Dhaka, Bangladesh (BBN) – Myanmar’s President Thein Sein has deferred his maiden Bangladesh visit after sectarian violence and floods forced him to stay home to overcome domestic ordeals, officials said.
“Myanmar has requested us to reschedule the visit of the President due in the middle of this month, and now the visit is expected to take place after Ramadan,” foreign secretary Mohamed Mijarul Quayes told reporters in Dhaka on Sunday.
Replying to a question at a press briefing after the foreign secretary-level talks with Myanmar’s Deputy Foreign Minister Maung Myint, the foreign secretary said “We’re now working on a fresh date for the visit of the Myanmar president.”
Another foreign ministry official said the temporary change of the schedule of President Thein Sein’s visit should not be meant that the Myanmar leader was unwilling to visit Dhaka. 

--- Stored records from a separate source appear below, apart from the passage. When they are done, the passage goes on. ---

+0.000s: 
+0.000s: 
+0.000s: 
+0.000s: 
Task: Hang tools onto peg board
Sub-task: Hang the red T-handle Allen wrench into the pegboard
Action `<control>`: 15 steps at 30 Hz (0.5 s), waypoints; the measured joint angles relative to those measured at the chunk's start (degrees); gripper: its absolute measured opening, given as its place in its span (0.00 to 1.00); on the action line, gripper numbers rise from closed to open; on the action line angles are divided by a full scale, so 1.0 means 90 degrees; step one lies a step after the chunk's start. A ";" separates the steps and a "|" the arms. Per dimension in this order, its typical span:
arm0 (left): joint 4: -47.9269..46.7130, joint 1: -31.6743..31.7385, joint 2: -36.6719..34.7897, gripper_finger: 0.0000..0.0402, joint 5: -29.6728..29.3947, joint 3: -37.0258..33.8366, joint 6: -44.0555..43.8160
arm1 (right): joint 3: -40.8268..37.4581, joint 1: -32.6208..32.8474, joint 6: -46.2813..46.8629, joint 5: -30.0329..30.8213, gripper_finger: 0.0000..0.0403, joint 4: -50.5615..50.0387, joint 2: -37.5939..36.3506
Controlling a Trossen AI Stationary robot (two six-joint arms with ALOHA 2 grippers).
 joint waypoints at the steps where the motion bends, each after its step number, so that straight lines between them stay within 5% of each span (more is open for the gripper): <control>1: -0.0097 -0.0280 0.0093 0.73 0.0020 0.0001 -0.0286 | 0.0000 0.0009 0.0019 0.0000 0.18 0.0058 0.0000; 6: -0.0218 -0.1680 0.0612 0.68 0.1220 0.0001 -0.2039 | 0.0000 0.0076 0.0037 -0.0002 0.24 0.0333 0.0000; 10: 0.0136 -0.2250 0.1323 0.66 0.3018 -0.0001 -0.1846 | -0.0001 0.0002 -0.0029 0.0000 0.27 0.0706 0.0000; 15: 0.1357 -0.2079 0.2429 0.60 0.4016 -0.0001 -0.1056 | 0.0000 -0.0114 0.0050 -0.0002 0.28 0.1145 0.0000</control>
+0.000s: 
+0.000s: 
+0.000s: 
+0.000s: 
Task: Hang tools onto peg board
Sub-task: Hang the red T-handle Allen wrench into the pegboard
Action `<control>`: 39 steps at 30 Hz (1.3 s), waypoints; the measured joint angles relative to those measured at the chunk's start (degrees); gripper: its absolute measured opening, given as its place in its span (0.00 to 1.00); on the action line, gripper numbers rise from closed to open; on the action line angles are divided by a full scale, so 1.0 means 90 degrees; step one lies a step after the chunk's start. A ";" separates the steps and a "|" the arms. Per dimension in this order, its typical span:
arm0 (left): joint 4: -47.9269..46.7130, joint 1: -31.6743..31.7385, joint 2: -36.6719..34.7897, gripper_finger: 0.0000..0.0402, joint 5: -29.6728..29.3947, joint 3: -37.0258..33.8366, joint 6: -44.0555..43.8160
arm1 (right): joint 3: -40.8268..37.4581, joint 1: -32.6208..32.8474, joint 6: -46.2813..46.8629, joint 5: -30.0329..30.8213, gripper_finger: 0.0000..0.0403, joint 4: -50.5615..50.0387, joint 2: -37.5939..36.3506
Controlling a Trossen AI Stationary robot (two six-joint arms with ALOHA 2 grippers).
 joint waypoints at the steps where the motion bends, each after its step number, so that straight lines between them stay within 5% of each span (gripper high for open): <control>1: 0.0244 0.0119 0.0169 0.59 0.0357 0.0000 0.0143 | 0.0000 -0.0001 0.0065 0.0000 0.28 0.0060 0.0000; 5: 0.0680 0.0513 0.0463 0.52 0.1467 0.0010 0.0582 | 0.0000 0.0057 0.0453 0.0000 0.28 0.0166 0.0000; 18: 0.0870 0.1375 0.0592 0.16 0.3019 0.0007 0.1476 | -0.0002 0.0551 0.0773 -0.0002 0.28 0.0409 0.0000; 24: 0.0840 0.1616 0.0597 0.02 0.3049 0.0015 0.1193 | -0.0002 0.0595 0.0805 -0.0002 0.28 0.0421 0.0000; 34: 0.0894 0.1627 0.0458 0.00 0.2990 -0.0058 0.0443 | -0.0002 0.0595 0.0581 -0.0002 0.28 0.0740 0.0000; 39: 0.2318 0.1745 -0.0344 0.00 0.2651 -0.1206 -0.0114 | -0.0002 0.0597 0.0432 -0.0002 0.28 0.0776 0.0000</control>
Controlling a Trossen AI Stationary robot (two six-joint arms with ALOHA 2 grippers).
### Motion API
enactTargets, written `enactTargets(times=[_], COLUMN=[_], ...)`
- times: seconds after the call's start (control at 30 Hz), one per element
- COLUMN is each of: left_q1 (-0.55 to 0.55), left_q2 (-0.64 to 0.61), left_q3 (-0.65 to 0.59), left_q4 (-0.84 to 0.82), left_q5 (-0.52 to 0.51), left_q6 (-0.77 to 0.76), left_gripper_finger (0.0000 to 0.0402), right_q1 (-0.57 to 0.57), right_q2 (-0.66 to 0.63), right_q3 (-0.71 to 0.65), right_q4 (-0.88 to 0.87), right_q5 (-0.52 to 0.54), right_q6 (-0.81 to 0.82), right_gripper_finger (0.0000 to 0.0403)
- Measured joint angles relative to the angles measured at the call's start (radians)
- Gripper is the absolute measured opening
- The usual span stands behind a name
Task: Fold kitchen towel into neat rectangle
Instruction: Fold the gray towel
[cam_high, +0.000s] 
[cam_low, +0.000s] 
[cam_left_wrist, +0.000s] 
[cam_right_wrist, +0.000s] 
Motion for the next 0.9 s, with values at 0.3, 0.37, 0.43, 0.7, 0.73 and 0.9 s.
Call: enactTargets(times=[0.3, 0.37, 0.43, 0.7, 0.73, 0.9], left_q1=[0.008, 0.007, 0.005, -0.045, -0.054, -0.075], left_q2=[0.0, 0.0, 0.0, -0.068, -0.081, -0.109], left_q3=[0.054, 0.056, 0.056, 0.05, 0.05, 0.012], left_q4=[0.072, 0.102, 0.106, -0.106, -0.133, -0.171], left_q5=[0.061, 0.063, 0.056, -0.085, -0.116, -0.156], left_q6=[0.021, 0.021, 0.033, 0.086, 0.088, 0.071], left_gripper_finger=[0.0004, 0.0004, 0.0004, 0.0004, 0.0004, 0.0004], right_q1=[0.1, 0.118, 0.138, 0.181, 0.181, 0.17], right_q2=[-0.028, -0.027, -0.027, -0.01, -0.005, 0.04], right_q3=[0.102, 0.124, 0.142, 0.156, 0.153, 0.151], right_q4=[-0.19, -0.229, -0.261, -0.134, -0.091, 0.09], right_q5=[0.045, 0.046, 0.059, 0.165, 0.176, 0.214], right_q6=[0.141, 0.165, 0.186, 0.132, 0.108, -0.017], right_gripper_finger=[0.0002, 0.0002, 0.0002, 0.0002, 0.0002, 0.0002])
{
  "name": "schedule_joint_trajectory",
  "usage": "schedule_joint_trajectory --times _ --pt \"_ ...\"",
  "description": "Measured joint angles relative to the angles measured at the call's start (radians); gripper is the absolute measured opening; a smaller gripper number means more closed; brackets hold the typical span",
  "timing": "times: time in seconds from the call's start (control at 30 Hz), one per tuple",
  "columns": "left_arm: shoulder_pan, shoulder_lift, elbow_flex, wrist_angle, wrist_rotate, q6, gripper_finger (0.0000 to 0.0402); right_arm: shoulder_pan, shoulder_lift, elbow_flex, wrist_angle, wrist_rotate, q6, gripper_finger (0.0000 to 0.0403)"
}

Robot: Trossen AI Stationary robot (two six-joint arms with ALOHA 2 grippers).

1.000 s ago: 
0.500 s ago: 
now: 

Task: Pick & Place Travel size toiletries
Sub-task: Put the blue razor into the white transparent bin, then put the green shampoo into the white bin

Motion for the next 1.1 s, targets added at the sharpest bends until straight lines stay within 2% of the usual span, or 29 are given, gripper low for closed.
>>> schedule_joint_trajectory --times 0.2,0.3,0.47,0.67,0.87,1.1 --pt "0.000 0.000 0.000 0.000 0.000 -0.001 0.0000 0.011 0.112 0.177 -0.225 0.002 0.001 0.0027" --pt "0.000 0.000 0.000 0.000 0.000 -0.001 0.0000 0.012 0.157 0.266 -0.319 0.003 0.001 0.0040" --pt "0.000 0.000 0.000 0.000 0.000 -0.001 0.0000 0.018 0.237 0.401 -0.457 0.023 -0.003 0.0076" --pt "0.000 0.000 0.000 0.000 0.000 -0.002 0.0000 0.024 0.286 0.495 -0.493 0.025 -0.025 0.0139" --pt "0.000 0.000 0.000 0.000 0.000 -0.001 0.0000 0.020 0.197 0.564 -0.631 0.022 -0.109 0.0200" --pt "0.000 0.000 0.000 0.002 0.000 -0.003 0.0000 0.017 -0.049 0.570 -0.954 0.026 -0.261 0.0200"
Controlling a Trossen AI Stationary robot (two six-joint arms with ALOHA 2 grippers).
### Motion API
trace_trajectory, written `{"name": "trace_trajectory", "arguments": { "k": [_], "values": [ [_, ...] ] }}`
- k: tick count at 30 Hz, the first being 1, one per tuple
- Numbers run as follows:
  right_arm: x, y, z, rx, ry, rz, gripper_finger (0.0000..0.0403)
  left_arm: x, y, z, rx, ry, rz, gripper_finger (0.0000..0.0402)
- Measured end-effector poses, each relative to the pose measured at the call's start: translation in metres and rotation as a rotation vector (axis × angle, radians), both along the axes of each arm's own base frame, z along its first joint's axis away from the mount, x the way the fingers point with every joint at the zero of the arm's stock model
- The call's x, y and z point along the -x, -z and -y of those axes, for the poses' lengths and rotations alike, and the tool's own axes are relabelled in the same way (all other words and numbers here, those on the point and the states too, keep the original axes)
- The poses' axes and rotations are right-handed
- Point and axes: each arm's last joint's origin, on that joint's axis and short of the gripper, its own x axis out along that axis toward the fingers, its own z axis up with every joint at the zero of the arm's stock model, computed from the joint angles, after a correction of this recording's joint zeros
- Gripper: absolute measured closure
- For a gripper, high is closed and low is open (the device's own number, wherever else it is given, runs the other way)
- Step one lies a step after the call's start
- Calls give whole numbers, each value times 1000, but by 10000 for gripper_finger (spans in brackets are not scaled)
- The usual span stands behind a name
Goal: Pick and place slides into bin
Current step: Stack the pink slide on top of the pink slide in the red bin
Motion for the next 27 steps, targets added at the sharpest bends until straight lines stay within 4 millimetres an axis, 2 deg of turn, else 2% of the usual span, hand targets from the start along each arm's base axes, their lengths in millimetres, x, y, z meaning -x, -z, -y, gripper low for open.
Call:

Rather, he said, the constitutional obligation has discouraged Myanmar’s head of state to leave his country under emergency situation, now imposed in troubled Rakhine state due to sectarian violence between Buddhists and Muslims, dubbed one of the world’s most persecuted ethnic minorities. 
Thein Sein was scheduled to pay a three-day official visit from July 15 to 17 to neighbouring Bangladesh and discuss a wide range of issues that include repatriation of thousands of Myanmar Rohingya refugees as well as boosting trade and energy cooperation, and solving long outstanding bilateral problems.